Source records:
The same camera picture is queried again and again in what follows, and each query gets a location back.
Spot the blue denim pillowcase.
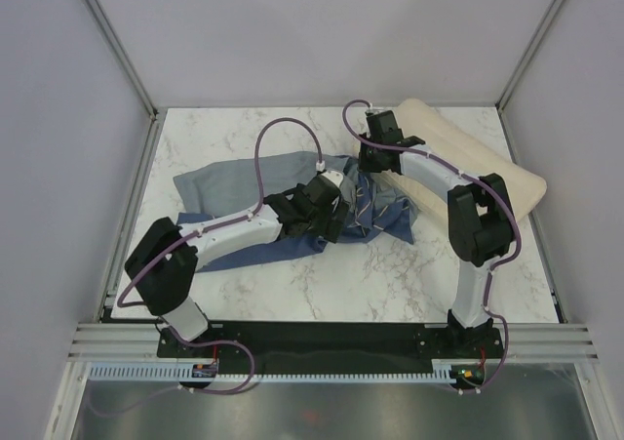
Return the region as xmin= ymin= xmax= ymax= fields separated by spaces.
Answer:
xmin=173 ymin=150 xmax=421 ymax=275

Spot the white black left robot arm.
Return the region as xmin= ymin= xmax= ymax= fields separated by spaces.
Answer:
xmin=118 ymin=170 xmax=349 ymax=356

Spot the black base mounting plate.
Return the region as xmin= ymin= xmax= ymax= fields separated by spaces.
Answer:
xmin=157 ymin=320 xmax=503 ymax=374

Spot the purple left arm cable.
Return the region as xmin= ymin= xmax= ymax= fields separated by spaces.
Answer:
xmin=90 ymin=117 xmax=326 ymax=418

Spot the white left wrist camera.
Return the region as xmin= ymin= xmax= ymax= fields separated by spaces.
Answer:
xmin=316 ymin=161 xmax=346 ymax=198

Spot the white slotted cable duct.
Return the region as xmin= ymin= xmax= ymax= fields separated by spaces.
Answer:
xmin=88 ymin=360 xmax=484 ymax=383

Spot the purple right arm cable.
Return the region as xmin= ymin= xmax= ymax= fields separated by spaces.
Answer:
xmin=341 ymin=100 xmax=524 ymax=397

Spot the cream white pillow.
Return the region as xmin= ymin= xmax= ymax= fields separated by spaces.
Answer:
xmin=394 ymin=99 xmax=547 ymax=220

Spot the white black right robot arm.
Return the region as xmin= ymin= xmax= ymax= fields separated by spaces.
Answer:
xmin=357 ymin=109 xmax=522 ymax=357

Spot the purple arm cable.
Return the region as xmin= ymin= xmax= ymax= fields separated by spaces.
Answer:
xmin=341 ymin=100 xmax=524 ymax=397
xmin=90 ymin=117 xmax=326 ymax=418

* _How to complete this task_
What lines in the entries contain "white"? Report each one by copying it.

* _Expected answer_
Spot the white black left robot arm.
Spot the white left wrist camera.
Spot the white slotted cable duct.
Spot the cream white pillow.
Spot the white black right robot arm.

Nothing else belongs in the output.